Shortly afterwards, my father returned the gesture, offering Neoptolemos and his wife, Maria, various objects ranging from a bronze, plastic desk clock with his company’s logo on it to African souvenirs, like a hand-carved wooden bust of a woman, which he had picked up on one of his travels to Burundi. ‘Look!’—Maria grabbed my father’s attention one evening when we went to their house for a drink. ‘Look at the beautiful shadow it casts on the wall, like a crawling panther ready to attack’; the ordinary statue had acquired a whole new value, becoming a gobo next to the accidental light that her husband had informally, but beautifully, put together.
From that day on I realised that nothing had ever been thrown into its place accidentally. Each object in relation to others around it and everything in relation to the human scale and the environment, with curated views from carefully positioned seats in the austere setting.
I remember the first time I walked into their home, after an evening invitation from him and his wife, entering a dimly lit space, just enough light to be able to move slowly through the different spaces. I immediately thought that this was a beautiful way of slowing someone down, adjusting your pace to appreciate an environment of such beauty. My father immediately complained that everything was so dark, in a tone that almost required more lights to be installed for the next time we would be around, when Neoptolemos answered softly, ‘There is a reason why there’s the night and there’s the day, and we should not try to turn one into the other’. I sometimes think that his statement was the reason I became a designer of lights.
We started to walk up the marble cantilevered steps, the rail being nothing but the trunk of a young tree that became thinner to the grip as you reached the upper levels. And standing vertical was the main support, another tree, wider at its base, thinning out to almost a point, rising well above the last rail, a few feet below the cast-concrete ceiling in wood-grain relief. It was like the ones Giuseppe Penone carved out years later from these old beams, exposing the young tree within before it grew and was cut square.
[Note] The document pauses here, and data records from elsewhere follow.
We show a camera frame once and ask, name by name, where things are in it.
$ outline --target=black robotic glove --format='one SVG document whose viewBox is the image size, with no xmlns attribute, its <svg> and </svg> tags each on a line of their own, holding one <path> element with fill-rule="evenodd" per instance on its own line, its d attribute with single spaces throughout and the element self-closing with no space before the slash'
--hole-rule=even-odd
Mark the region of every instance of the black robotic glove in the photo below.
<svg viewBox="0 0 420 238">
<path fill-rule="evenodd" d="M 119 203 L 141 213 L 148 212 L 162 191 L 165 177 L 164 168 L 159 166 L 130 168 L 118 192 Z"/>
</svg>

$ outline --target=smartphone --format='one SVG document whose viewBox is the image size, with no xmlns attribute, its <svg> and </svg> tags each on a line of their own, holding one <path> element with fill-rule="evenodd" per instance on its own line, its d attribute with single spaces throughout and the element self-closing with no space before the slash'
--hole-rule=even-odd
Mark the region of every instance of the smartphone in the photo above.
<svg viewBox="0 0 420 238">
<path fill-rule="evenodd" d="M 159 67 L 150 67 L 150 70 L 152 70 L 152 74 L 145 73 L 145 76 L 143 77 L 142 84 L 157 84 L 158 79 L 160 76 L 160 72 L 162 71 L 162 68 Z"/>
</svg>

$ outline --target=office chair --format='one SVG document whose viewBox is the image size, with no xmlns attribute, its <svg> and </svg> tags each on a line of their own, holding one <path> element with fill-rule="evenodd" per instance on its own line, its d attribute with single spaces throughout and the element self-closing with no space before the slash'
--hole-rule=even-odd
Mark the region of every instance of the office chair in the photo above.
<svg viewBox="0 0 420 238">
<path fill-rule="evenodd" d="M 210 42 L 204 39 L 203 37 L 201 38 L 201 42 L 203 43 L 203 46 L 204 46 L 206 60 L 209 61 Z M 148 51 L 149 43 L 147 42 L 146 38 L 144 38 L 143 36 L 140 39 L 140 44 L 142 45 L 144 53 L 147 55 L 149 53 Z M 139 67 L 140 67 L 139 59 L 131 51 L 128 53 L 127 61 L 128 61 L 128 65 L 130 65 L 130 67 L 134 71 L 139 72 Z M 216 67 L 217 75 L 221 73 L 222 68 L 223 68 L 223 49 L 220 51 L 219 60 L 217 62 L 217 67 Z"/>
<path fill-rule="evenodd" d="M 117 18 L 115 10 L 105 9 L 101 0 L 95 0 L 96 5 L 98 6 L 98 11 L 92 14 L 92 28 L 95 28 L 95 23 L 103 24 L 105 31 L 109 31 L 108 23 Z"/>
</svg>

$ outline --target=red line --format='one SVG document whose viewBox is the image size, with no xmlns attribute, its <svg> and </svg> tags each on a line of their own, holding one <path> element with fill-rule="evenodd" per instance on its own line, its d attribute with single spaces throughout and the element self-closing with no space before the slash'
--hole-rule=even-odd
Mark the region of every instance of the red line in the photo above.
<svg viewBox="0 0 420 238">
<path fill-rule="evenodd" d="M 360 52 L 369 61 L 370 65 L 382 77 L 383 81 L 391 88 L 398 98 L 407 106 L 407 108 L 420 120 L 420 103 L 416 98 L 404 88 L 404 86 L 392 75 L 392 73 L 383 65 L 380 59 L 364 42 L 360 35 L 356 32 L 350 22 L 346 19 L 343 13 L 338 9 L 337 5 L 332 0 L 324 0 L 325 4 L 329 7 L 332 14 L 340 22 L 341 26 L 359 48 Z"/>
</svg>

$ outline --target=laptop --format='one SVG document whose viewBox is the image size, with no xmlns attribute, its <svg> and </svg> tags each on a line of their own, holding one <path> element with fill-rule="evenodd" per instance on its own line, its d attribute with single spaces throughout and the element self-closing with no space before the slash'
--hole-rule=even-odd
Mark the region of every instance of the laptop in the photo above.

Only that the passage of time was no longer suggested through the removed layers, but through the appreciation of the younger part as you climbed up.
With the same type of wood were these beautifully simple display cabinets, full of fossils, shells, stones, and minerals, found on their travels or collected locally over the years. I remember going on an excursion with Neoptolemos; with the task of finding crystals, we searched and searched for hours without luck, when suddenly he picked up a perfectly formed round stone that just about fit his palm and offered it to me. ‘Here, a true sphere!’ he said. ‘You can’t beat nature!’
His search for purity was clearly embedded in his refined environments. He always believed that ‘the symbol of culture is the mathematical minus -, and the symbol of barbarity is the plus +’.
It was the time that our opinion started to ‘matter’, my brother and me in our early teens, when my father asked us what requests we had from the man who was to build our house. We suddenly felt important, grown up, and bombarded him with spontaneous, superficial ideas. Anything that came to our minds, probably images borrowed from the homes of fictional characters we admired. I remember specifically asking for a pitched roof, one with an extreme pitch that created this ‘amazing’ space inside. We were both present when our father passed on these requests, when the small gentle man looked at us and just smiled. We never got anything we asked for, only the swimming pool; after all, we shared the same passion for water. Years later, I heard him advise the younger generation in one of his talks ‘to learn the place where we come from, the real one. Not the one with borrowed foreign structures, with roofs of 60 degrees inclination, in a land where we pray for rain’.
‘The British have a very wise saying: doctors bury their mistakes, architects can't; these structures say a lot about the people who built them’.